BOUAKÉ, 22 août 2026 (crocinfos.net) – La Commission régionale des droits de l’Homme de Gbêkê (CRDH-Gbêkê) a réaffirmé son engagement en faveur de la promotion et de la protection des droits des femmes, à l’occasion du « Brunch des Queens », organisé à Bouaké par l’ONG Femmes de Conviction.
Placée sous le signe du partage, de l’inspiration et de l’engagement, cette rencontre a réuni des actrices de la société civile, des porteuses de projets et plusieurs femmes désireuses de mieux connaître les mécanismes de défense de leurs droits.
Invitée à intervenir, la présidente de la CRDH-Gbêkê, Carine Keffa, a présenté l’organisation et les missions du Conseil national des droits de l’Homme (CNDH). Elle a notamment expliqué le rôle des commissions régionales dans la promotion des droits humains, la prévention des violations et l’accompagnement des populations au niveau local.
« Le CNDH est l’outil institutionnel qui permet de traduire les principes universels en actions concrètes au profit des populations », a-t-elle déclaré.
Abordant spécifiquement les droits des femmes, Carine Keffa a insisté sur les principes d’égalité, de dignité et de non-discrimination.

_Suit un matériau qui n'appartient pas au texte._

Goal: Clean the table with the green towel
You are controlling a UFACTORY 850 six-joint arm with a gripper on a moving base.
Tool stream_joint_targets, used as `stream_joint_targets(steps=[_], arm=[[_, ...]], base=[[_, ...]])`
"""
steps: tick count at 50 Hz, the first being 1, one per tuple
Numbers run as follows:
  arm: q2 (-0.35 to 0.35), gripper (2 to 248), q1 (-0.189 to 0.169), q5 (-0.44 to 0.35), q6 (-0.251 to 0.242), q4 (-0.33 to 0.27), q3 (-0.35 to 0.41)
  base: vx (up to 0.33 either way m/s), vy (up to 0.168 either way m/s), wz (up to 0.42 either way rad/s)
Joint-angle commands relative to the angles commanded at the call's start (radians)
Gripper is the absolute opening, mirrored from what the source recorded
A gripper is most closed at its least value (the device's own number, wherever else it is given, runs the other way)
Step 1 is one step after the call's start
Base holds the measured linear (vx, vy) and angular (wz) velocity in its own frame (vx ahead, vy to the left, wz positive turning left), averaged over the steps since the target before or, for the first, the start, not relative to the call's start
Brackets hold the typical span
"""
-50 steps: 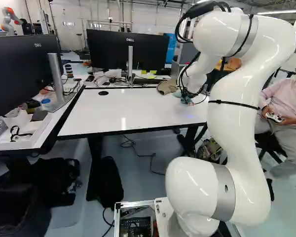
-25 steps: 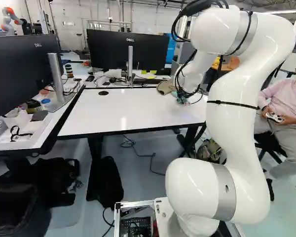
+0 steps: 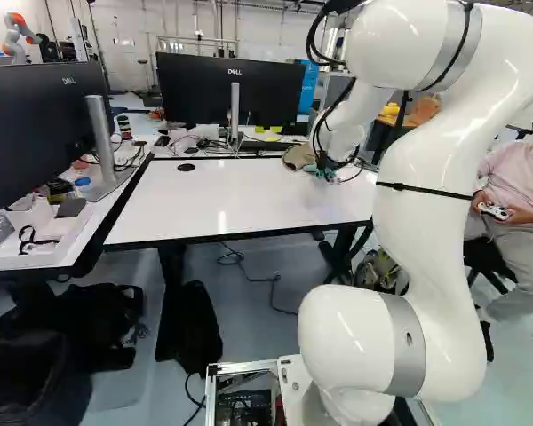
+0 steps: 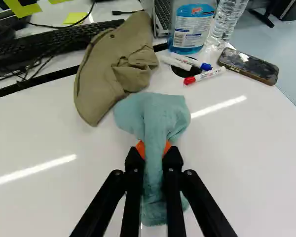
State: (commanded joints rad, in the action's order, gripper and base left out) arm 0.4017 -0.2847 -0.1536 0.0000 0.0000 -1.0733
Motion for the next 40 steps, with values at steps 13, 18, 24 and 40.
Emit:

Selon elle, ces principes constituent à la fois des exigences juridiques et des fondements essentiels de l’autonomisation féminine.
« Connaître ses droits, c’est déjà se donner les moyens de se défendre », a-t-elle souligné, invitant les participantes à mieux s’informer, à signaler les atteintes subies et à s’organiser pour faire respecter leurs droits.
Les échanges ont permis d’évoquer plusieurs difficultés auxquelles les femmes restent confrontées, notamment l’accès au foncier, à l’éducation et aux services de santé. Les témoignages recueillis ont également mis en évidence la nécessité de renforcer les campagnes de sensibilisation et les actions de proximité.
La CRDH-Gbêkê s’est dite disponible pour accompagner les initiatives consacrées à la formation juridique, à l’information citoyenne et à la prévention des discriminations.
Saluant l’action de l’ONG Femmes de Conviction, Carine Keffa a appelé à transformer la prise de conscience en engagement concret. Pour la CRDH-Gbêkê, l’information, l’organisation collective et la mobilisation locale demeurent des leviers indispensables pour rendre effectifs les droits des femmes.